What is a raw content dictionary?
A raw content dictionary is just bytes. It doesn't have a zstd dictionary header, a dictionary ID, or entropy tables. Any buffer is a valid raw content dictionary.
How do I train a dictionary?
Gather samples from your use case. These samples should be similar to each other. If you have several use cases, you could try to train one dictionary per use case.
Pass those samples to trainFromBuffer
and that will train your dictionary. There are a few advanced versions of this function, but this is a great
starting point. If you want to further tune your dictionary you could try optimizeTrainFromBuffer_cover
. If that is too slow you can try
optimizeTrainFromBuffer_fastCover
.
If the dictionary training function fails, that is likely because you either passed too few samples, or a dictionary would not be effective for your data. Look at the messages that the dictionary trainer printed, if it doesn't say too few samples, then a dictionary would not be effective.
How large should my dictionary be?
A reasonable dictionary size, the dictBufferCapacity
, is about 100KB. The zstd CLI defaults to a 110KB dictionary. You likely don't need a
dictionary larger than that. But, most use cases can get away with a smaller dictionary. The advanced dictionary builders can automatically shrink the
dictionary for you, and select a the smallest size that doesn't hurt compression ratio too much. See the shrinkDict
parameter. A smaller
dictionary can save memory, and potentially speed up compression.
How many samples should I provide to the dictionary builder?
We generally recommend passing ~100x the size of the dictionary in samples.

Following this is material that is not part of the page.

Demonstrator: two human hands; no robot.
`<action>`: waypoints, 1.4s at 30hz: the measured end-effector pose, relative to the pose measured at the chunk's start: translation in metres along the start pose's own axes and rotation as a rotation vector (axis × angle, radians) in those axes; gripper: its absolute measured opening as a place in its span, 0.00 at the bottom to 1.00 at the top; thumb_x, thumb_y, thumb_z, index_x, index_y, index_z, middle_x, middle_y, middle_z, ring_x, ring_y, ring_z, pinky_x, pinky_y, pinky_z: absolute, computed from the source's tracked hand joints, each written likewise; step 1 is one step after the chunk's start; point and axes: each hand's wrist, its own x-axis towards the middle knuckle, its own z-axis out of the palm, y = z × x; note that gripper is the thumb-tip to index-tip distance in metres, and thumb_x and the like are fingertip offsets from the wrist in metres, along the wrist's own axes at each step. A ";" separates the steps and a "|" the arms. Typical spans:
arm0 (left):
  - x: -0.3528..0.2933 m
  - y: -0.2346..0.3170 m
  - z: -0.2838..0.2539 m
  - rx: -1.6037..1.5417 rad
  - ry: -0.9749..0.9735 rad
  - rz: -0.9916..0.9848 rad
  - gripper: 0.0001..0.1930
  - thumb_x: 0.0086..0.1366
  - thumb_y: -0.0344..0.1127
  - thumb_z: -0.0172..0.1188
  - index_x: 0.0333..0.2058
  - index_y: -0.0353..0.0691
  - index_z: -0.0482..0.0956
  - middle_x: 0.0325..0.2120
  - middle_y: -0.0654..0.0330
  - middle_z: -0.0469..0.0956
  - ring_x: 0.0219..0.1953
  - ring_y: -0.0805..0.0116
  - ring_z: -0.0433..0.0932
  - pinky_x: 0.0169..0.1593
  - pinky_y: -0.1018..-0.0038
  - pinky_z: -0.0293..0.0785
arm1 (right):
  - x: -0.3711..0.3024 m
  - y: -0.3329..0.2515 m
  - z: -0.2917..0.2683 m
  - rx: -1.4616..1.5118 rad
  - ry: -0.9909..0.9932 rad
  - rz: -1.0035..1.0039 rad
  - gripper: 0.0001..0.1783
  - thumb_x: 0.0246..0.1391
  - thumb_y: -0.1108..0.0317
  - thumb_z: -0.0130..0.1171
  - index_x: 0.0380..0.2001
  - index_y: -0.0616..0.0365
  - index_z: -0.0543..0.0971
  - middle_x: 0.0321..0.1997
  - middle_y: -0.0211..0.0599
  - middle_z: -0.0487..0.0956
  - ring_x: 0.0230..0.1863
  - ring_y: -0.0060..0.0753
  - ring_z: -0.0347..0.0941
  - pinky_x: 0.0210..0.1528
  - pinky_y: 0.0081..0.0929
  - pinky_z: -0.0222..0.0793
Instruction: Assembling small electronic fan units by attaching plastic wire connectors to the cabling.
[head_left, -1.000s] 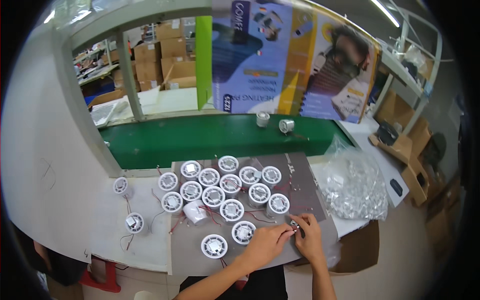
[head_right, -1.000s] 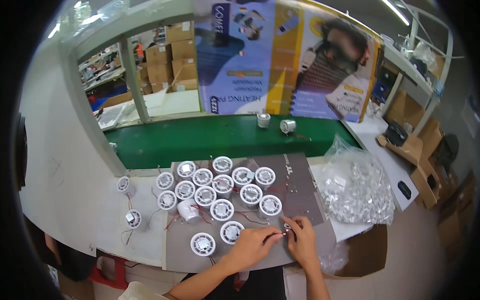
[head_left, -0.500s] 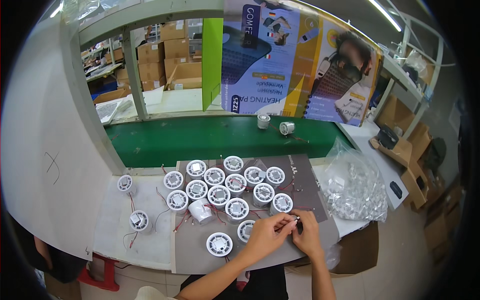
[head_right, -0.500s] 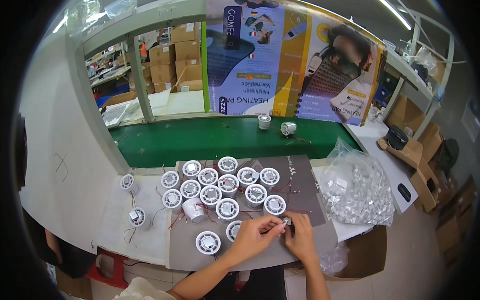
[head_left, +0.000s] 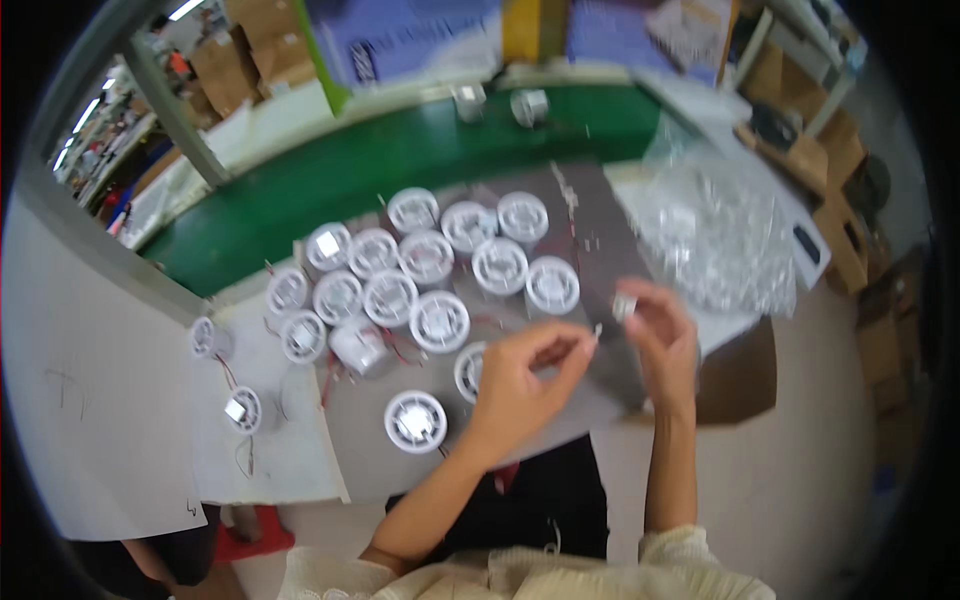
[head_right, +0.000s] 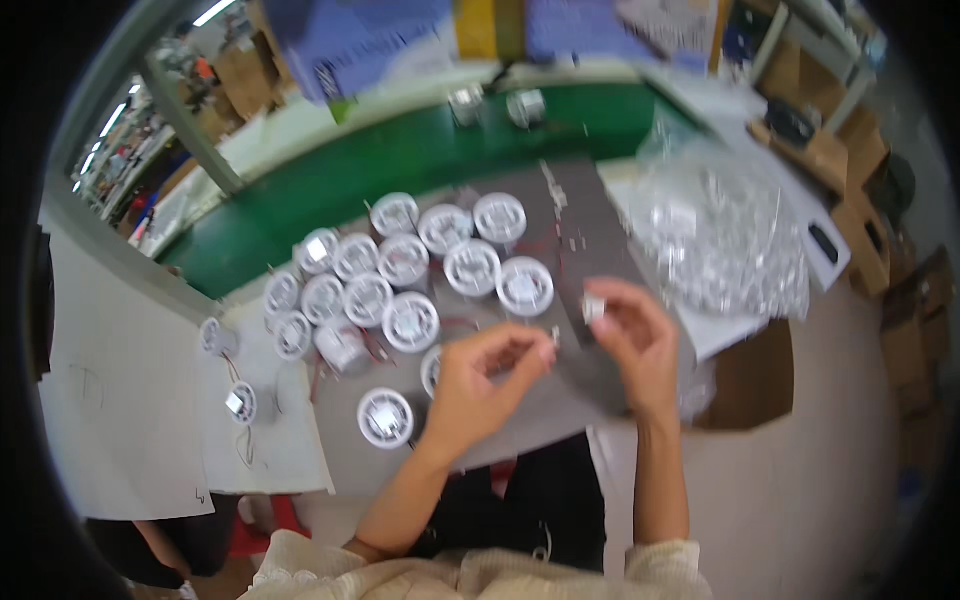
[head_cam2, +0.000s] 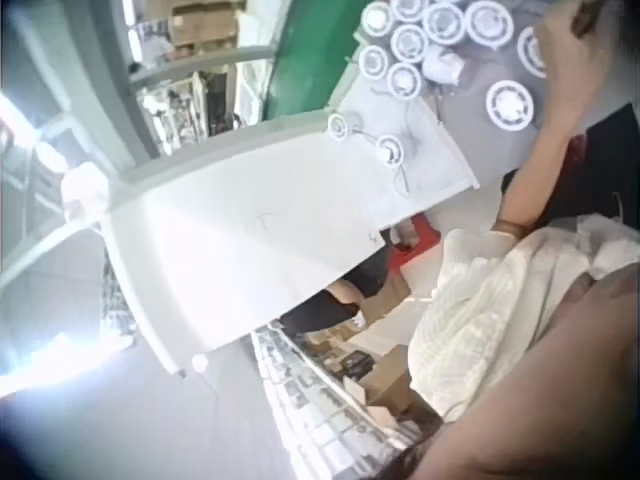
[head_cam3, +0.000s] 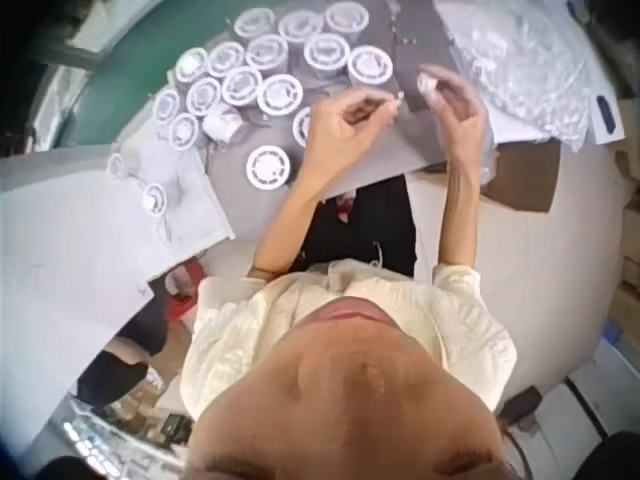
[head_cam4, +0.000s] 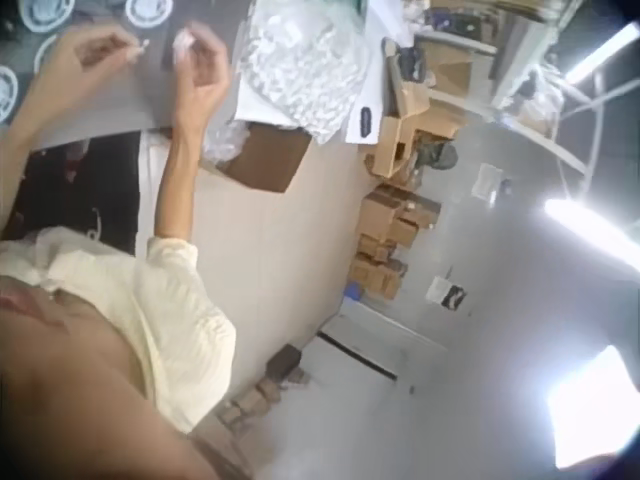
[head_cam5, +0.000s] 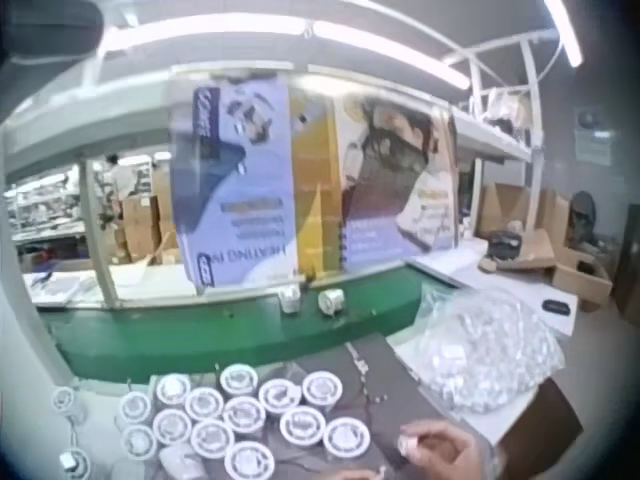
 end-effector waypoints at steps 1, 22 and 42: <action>0.000 0.005 0.001 0.039 0.015 -0.004 0.06 0.64 0.25 0.63 0.39 0.30 0.82 0.32 0.63 0.83 0.36 0.78 0.81 0.43 0.79 0.77 | 0.002 -0.010 0.007 0.090 -0.007 -0.016 0.19 0.54 0.73 0.64 0.50 0.63 0.76 0.57 0.44 0.76 0.54 0.33 0.74 0.60 0.31 0.67; -0.003 0.009 0.008 0.093 0.062 -0.084 0.04 0.65 0.24 0.61 0.36 0.29 0.80 0.27 0.60 0.82 0.29 0.78 0.80 0.33 0.82 0.74 | -0.015 -0.007 0.000 0.029 -0.122 -0.039 0.19 0.52 0.71 0.65 0.47 0.62 0.75 0.51 0.50 0.76 0.47 0.40 0.76 0.49 0.37 0.74; -0.004 0.013 0.002 0.164 -0.067 -0.109 0.05 0.65 0.27 0.62 0.32 0.31 0.78 0.20 0.63 0.76 0.23 0.80 0.72 0.30 0.82 0.69 | -0.014 -0.027 0.008 -0.178 -0.277 -0.151 0.13 0.49 0.79 0.67 0.39 0.73 0.81 0.47 0.60 0.80 0.50 0.47 0.78 0.50 0.38 0.75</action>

A few thousand should suffice. Having too few samples can hurt the dictionaries effectiveness. Having more samples will only improve the dictionaries effectiveness. But having too many samples can slow down the dictionary builder.
How do I determine if a dictionary will be effective?

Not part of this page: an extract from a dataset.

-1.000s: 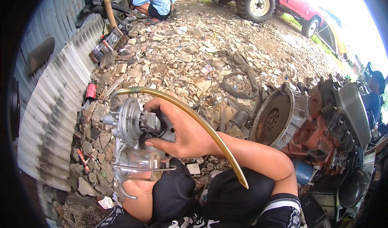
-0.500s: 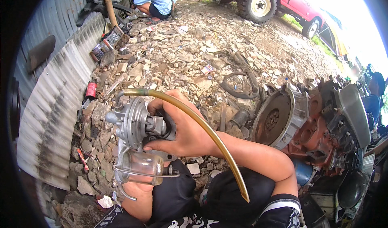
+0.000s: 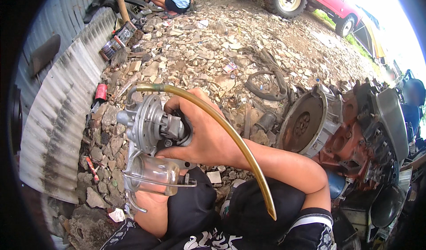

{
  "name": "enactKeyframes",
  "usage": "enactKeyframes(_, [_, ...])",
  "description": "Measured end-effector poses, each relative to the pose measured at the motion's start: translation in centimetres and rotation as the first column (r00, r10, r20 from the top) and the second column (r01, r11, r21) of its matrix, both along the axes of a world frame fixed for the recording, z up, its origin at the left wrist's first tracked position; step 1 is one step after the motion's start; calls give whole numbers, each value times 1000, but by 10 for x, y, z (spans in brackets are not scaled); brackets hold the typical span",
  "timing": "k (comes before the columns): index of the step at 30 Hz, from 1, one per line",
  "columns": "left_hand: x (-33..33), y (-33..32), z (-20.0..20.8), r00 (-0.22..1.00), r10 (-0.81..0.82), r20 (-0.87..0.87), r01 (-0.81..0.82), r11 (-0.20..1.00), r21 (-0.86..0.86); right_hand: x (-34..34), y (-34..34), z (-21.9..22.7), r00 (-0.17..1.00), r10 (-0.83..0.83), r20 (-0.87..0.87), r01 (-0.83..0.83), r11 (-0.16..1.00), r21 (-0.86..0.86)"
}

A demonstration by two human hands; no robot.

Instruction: The person holds a carburetor and uses a wrench to tighten bolts on its body. They rotate the carburetor to access different sides and continue tightening. The person then places the carburetor onto an engine block, aligns it, and removes it again to continue adjustments.

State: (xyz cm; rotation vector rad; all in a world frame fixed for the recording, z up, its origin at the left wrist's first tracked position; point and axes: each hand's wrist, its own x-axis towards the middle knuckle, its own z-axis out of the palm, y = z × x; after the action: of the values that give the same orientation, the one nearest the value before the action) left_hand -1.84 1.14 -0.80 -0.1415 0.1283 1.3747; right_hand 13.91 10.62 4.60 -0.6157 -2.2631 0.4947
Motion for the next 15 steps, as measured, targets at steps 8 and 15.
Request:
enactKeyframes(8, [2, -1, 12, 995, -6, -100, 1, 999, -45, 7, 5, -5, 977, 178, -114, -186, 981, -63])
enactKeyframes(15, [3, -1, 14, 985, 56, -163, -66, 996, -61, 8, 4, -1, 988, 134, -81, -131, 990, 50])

Simply train a dictionary and try it out. You can use zstd's built in benchmarking tool to test the dictionary effectiveness.
# Benchmark levels 1-3 without a dictionary
zstd -b1e3 -r /path/to/my/files
# Benchmark levels 1-3 with a dictionary
zstd -b1e3 -r /path/to/my/files -D /path/to/my/dictionary
When should I retrain a dictionary?
You should retrain a dictionary when its effectiveness drops. Dictionary effectiveness drops as the data you are compressing changes. Generally, we do expect dictionaries to "decay" over time, as your data changes, but the rate at which they decay depends on your use case. Internally, we regularly retrain dictionaries, and if the new dictionary performs significantly better than the old dictionary, we will ship the new dictionary.
I have a raw content dictionary, how do I turn it into a zstd dictionary?
If you have a raw content dictionary, e.g. by manually constructing it, or using a third-party dictionary builder, you can turn it into a zstd
dictionary by using finalizeDictionary
. You'll also have to provide some samples of the data. It will add the zstd header to the raw content, which
contains a dictionary ID and entropy tables, which will improve compression ratio, and allow zstd to write the dictionary ID into the frame, if you so
choose.
Do I have to use zstd's dictionary builder?
No! You can construct dictionary content however you please, it is just bytes. It will always be valid as a raw content dictionary. If you want a zstd
dictionary, which can improve compression ratio, use finalizeDictionary
.
What is the attack surface of a zstd dictionary?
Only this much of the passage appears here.